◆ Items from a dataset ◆
BEGIN

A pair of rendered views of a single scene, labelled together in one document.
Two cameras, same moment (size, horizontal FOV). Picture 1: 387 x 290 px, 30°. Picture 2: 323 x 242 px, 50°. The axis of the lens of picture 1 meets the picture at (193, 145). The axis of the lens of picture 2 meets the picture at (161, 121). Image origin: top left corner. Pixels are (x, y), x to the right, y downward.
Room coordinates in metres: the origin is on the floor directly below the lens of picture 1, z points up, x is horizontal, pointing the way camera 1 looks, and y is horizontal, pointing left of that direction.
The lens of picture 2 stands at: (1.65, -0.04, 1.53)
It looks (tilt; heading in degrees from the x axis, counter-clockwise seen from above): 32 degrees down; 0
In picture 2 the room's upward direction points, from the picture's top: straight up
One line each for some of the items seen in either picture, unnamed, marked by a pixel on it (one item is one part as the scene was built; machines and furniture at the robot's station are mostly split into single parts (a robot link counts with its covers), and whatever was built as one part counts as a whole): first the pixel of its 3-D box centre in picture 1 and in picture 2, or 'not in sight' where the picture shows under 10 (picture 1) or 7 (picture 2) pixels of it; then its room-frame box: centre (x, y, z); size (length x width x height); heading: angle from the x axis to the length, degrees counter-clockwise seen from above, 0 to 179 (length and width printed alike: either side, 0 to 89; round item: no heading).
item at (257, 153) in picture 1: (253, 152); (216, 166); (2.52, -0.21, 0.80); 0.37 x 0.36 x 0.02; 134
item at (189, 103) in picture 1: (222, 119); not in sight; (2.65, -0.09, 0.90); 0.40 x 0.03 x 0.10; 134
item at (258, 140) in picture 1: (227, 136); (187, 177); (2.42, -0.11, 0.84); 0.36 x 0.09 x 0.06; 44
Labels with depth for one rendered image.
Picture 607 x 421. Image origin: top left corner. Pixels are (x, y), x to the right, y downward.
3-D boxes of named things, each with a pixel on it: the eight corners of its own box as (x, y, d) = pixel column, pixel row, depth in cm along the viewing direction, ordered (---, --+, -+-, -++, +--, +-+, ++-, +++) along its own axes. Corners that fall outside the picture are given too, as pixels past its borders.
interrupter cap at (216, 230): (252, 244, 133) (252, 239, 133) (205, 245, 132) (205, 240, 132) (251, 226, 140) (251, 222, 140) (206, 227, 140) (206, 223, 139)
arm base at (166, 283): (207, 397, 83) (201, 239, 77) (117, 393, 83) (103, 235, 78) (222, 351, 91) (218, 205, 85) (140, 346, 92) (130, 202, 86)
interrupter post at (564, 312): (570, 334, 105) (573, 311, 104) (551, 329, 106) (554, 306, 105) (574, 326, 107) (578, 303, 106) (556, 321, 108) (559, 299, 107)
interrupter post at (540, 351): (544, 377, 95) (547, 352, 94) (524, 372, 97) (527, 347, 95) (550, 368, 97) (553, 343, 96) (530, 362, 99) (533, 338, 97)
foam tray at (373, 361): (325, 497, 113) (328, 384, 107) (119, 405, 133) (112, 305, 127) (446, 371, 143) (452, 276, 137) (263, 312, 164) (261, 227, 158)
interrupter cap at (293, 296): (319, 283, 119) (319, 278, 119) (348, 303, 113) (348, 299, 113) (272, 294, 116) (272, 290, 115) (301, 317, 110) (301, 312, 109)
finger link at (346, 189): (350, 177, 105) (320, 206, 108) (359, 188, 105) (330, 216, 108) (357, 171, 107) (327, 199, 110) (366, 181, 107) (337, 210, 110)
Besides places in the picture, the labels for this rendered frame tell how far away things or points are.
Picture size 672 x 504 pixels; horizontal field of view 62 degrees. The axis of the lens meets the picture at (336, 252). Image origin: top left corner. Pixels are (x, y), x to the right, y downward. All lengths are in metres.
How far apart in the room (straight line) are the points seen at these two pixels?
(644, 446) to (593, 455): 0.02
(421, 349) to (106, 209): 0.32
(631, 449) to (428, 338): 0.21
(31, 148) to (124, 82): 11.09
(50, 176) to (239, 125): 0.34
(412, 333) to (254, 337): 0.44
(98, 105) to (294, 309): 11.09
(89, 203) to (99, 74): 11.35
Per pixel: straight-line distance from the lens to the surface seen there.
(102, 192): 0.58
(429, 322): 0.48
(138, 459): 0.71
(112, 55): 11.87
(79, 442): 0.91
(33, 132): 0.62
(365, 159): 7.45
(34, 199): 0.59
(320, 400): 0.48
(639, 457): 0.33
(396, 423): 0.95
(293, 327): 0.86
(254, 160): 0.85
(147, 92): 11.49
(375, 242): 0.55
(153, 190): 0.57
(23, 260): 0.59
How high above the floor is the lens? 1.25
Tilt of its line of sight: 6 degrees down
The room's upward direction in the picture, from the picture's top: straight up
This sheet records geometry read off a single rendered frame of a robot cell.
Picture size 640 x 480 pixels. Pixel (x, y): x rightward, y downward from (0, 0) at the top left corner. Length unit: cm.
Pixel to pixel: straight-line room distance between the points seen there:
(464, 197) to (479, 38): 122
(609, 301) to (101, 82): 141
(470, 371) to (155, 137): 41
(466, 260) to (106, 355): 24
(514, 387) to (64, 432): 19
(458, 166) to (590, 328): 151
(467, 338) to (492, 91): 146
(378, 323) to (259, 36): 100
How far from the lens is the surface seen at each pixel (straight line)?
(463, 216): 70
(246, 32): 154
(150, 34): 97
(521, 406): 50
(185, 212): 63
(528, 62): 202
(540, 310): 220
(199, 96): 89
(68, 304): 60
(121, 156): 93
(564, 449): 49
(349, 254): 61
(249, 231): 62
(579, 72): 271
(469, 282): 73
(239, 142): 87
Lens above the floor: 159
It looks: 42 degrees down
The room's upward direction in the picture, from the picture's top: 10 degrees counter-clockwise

END

◆ What this task involves ◆
The answer consists of every line above in which the word "that" occurs.

◆ The answer ◆
Room coordinates in metres: the origin is on the floor directly below the lens of picture 1, z points up, x is horizontal, pointing the way camera 1 looks, and y is horizontal, pointing left of that direction.
3-D boxes of named things, each with a pixel on it: the eight corners of its own box as (x, y, d) = pixel column, pixel row, depth in cm along the viewing direction, ordered (---, --+, -+-, -++, +--, +-+, ++-, +++) along its own axes. Corners that fall outside the picture are given too, as pixels past its borders.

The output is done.